Prince Edmond de Polignac, at 34, lounges dreamily in the upholstered armchair, his left forefinger holding a place in his book about Louis XVII. His flamboyant, black-and-white patterned trousers are in high style. He wears a black morning coat, a high-cut white waistcoat with a shawl collar, and a blue necktie which may be fastened with a pearl stickpin. He also appears to have white or grey pearl cuff links. His grey top hat, grey gloves, and cane are stowed beneath him.
Marquis Gaston de Galliffet, greying at the temples at 38, wears a black sack coat over slim-fitting black trousers cut from the same fabric – a sporty, fashion-forward lounge suit. He pairs a blue-patterned necktie with his turnover shirt collar. Is that his extinguished cigar, crushed on the floor to the left of his black leather ankle boots? In three years, Galliffet would become known as “le marquis aux talons rouges” [Marquis Red Heels] for his brutal executions of Communards in Paris. This was a clever reference to both his brutality in glorying in the blood of his victims as well as Galliffet’s dandyism – perhaps outré – since showy red heels had been a male fashion trend from at least 1697 to 1785, but not since.
Louis XIV (The Sun King, who ruled France from 1643 until his death in 1715) declared that only those in the royal favor were allowed the privilege of having red heels on their shoes, and by Marie Antoinette’s time, red heels had become a hated symbol of the monarchy. British historian Philip Mansel observed that the bright heels indicated nobles did not dirty their shoes – but were “always ready to crush the enemies of the state at their feet.” [See Louis XIV’s 1701 portrait by Hyacinthe Rigaud, which features the red-heeled shoes.]

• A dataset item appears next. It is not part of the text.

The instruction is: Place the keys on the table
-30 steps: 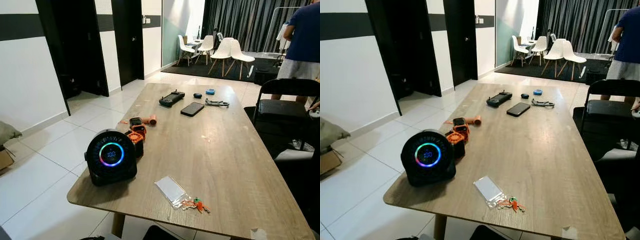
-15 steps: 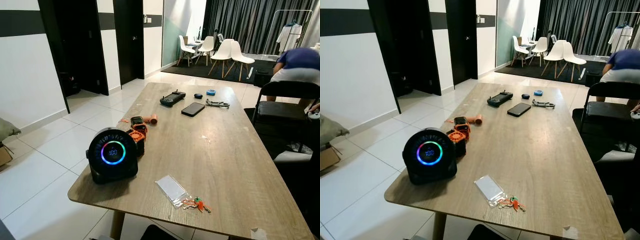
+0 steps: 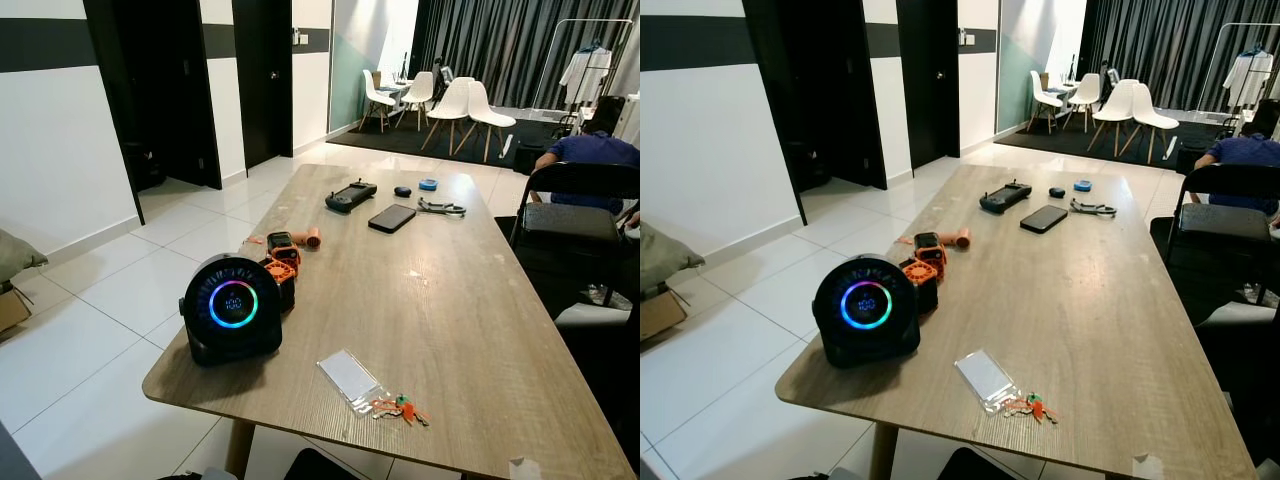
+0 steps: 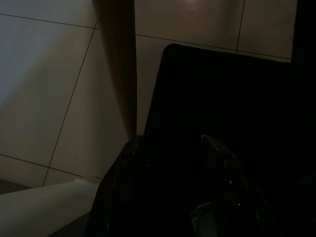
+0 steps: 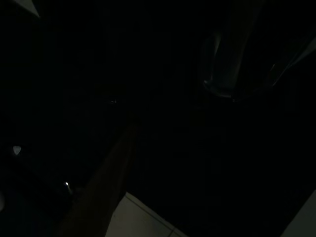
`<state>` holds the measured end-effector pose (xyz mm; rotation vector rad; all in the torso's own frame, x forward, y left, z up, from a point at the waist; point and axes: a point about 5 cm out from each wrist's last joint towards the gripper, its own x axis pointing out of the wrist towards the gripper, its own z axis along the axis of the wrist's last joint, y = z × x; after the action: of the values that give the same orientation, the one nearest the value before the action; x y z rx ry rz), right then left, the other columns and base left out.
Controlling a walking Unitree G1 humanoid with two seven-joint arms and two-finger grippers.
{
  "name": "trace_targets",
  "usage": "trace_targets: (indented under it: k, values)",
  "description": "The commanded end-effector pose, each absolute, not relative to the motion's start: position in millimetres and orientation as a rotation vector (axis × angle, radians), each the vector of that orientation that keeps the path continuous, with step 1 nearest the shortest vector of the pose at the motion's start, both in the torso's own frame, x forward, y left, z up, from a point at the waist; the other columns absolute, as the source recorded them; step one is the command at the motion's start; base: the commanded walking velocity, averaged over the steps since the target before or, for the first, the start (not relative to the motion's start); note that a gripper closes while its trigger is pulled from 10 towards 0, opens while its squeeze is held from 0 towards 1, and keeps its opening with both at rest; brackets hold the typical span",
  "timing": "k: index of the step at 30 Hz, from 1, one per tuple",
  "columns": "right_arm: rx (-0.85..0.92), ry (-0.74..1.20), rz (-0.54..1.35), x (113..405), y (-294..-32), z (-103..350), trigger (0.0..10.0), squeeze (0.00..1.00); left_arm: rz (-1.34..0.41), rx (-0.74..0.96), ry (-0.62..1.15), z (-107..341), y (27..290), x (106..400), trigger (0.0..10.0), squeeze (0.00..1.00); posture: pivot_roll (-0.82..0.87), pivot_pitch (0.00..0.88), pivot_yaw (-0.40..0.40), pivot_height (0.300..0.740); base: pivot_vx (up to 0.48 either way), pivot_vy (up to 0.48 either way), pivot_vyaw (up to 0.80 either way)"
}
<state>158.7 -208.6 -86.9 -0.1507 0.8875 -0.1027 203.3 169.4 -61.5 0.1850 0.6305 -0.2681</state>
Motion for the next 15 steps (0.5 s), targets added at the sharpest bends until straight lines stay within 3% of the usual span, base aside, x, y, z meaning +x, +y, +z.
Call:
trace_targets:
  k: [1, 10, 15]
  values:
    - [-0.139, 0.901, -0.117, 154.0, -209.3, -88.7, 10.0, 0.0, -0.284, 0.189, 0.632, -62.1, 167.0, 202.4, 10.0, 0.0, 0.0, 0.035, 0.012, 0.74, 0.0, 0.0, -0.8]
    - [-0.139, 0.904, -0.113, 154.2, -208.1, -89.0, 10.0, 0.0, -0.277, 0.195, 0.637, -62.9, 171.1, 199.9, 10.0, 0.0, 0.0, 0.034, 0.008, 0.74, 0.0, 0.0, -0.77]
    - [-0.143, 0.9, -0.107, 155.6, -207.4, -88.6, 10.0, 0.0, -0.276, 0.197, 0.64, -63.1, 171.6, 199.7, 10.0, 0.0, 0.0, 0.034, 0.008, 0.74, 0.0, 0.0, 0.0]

Charles Haas, age 35, stands, framed in the high doorway with his cane held jauntily over his right shoulder. He wears a tan coat over his brown sack coat and matching brown, high-cut waistcoat, with finely-checked light-grey trousers. He sports brown spats buttoned over his black leather ankle boots, and he is wearing tan kid gloves. He has loosened the high, starched, winged stand-up collar on his white shirt, and he wears a bright blue necktie fastened with a pearl stickpin. The fluffed pocket square in the breast pocket of his sack coat lends another white note.
Haas, a Jewish art collector and critic, was one of the models for Proust’s character, Charles Swann, in In Search of Lost Time (1913). Haas had been blackballed from the Jockey Club four times until his heroism during the Franco-Prussian War earned his entry. He was the lover, and later the friend, of Sarah Bernhardt. Haas’ gleaming, flared, light-grey silk top hat was custom-made for him by Delion, who made it for only a half-dozen other elite clients.